Rarement une série, aussi mini soit-elle, aura aussi bien porté son nom. Clickbait, cet idiome devenu un concept à soi, si on le traduit, ça signifie « appât à clics ». C’est ce qu’on dit d’un titre d’article de presse qui vise à inciter le lecteur à cliquer pour en savoir plus. Souvent, le titre est alors plus intéressant que le contenu final. C’est devenu un sport national, chez les journalistes et ailleurs, un mode de vie, un mode de survie économique pour un tas d’entreprises peu scrupuleuses qui n’hésitent pas trop à s’asseoir sur les règles déontologiques de leur métier.
C’est l’apogée du web, les vieux mastodontes ne savent plus quoi faire pour surnager dans une offre toujours davantage pléthorique. Surtout quand c’est le nombre de pubs affichées qui remplit vos frigos. Alors ils s’adaptent en copiant. Ils abaissent le niveau. Auparavant, un titre donnait une info. Désormais, il est là pour appâter. Et décevoir. C’est France Dimanche et Ici Paris que tous les médias ont repompé ou presque.
Synonyme : pute à clics.
Clickbait, c’est exactement ça. Ça vous présente un pitch alléchant et l’assortit d’une promesse fascinante. Un mec mourra si la vidéo qui l’annonce atteint 5 millions de vues. Sur le principe c’est génial. Même si dans le vrai monde, un truc pareil s’achève en moins de 20 minutes. D’ailleurs, c’est un des premiers problèmes que la série ne résout pas : la conformité des ambitions numériques à la réalité. Mais on y reviendra. La promesse, c’est le découpage. 8 épisodes, chacun présenté depuis le point de vue d’un personnage. Et là aussi, d’ailleurs, ça part vite en cacahuète.
Après un démarrage sur les chapeaux de roue, l’épisode pilote exposant sans temps mort une situation dramatique et une palanquée de personnages, le reste de la mini série ne suit pas.

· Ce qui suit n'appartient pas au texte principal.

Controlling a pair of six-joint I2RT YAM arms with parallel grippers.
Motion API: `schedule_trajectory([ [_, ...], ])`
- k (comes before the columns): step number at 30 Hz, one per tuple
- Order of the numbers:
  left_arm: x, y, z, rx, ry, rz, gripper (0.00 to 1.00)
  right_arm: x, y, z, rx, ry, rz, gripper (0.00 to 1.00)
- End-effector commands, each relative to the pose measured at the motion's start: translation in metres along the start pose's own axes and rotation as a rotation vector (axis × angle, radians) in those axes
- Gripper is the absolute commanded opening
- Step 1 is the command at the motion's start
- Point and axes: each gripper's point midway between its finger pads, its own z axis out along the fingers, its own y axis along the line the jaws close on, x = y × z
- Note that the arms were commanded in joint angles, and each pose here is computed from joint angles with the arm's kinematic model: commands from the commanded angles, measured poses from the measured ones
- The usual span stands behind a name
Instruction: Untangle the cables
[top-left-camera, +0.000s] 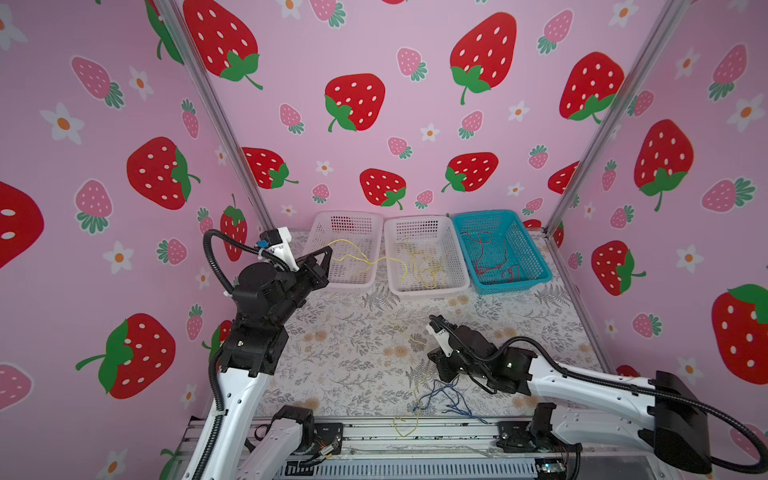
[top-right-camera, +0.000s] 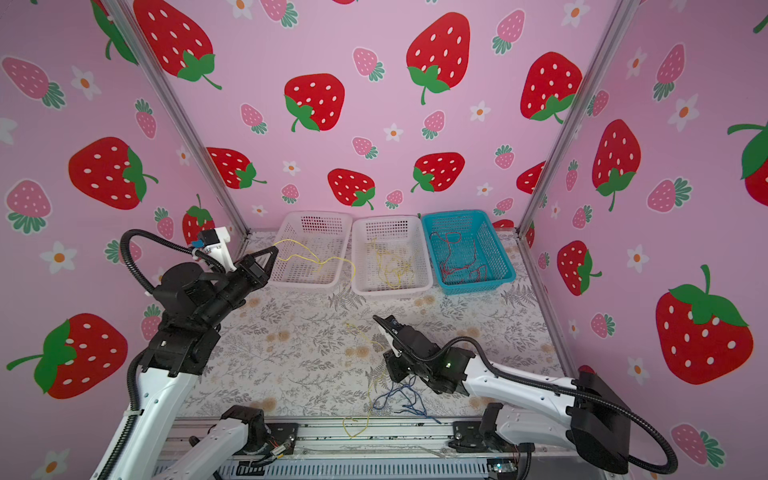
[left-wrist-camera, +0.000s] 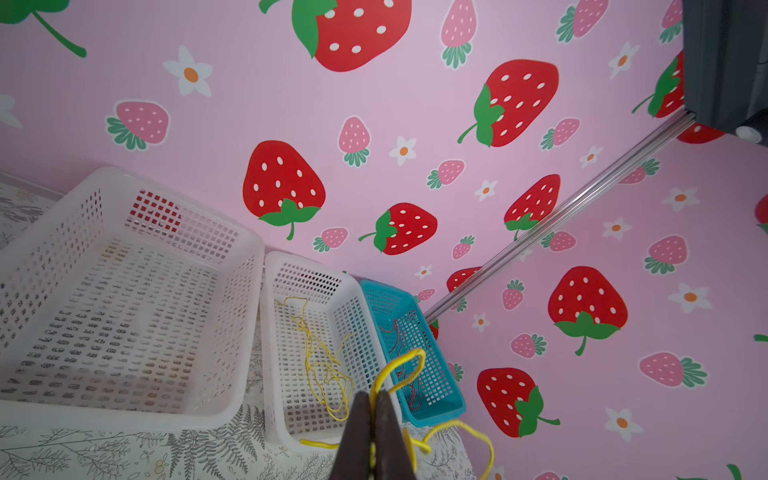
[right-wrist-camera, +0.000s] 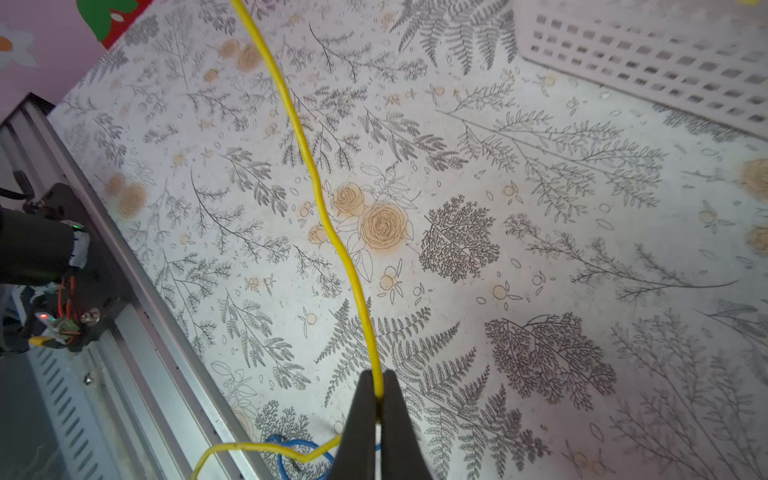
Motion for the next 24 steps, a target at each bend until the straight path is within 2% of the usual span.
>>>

D’abord parce que, comme dit plus haut, tout le discours sur les réseaux, le voyeurisme, la presse de caniveau, les dangers de l’exposition personnelle en ligne, s’il est martelé sans trop de subtilité au spectateur, les scénaristes s’arrangent pas mal avec la réalité des usages pour les besoins de leurs twists sans fin. C’est-à-dire que dans un monde comme celui-là, personne n’a de mot de passe sur son appareil, tout le monde touche aux téléphones et ordis de tout le monde, il n’y a déjà à la base, pas de secret, pas de vie privée, pas d’empreintes biométriques, pas de reconnaissance faciale, pas d’iPhones. Toutes les technologies sont à géométrie variable selon les besoins. Par exemple, tout le monde peut accéder à une base de données de comptes suspendus d’un site de rencontres. D’ailleurs, tous les comptes suspendus restent en ligne. D’ailleurs, tout le monde a des relations amoureuses fortes purement textuelles… On pourrait faire la liste complète, elle serait longue. En fait, la série entend dénoncer les abus du numérique en les traitant de manière grotesque et caricaturale, ça ne fonctionne pas.
Ensuite parce que le découpage n’est plus tenu dès l’épisode 3. On s’éloigne du personnage central pour suivre ce que font les autres. C’est nécessaire à la compréhension de certains événements mais ça vient foutre l’immersion parterre.
Autre problème de taille : les fausses pistes et la recherche du vrai vilain. Il est commun dans ce type de show de disséminer de fausses pistes un peu partout. Ok. Quand c’est bien fait, on peut s’amuser à chercher qui est l’assassin et à la fin, on voit tous les indices à côté desquels on est passé en se frappant le crâne et en se traitant d’idiot. Dans Clickbait, vous ne pourrez pas trouver. Pas la peine de chercher, vous n’aurez à aucun moment accès aux éléments nécessaires.
En revanche, vous pourrez relever des pistes, pester contre le fait qu’elles ne soient pas traitées séance tenante mais seulement 3 ou 4 épisodes plus tard, par la grâce d’une info tombée du ciel dans les mains d’un autre protagoniste, malgré la mise en scène plutôt efficace qui sert à détourner l’attention de ladite piste. Et puis vous rencontrerez une galaxie de personnages tous plus trépanés les uns que les autres. Entre les mythos, les pervers, les dépressifs, les dégénérés, on n’est pas loin d’un roman français du XXIe siècle.
Au final, c’est la grande faiblesse d’un script qui mise tout sur son organisation en personnages et oublie qu’en dehors de chacun d’eux, tous les autres continuent d’agir. En même temps.
À la fin, le même sentiment que celui qu’on ressent devant un gâchis vous étreint. On vous a émerveillé, dorloté, avant de vous décevoir et de vous trahir. Vous avez été appâtés pour un clic. Bienvenue au club.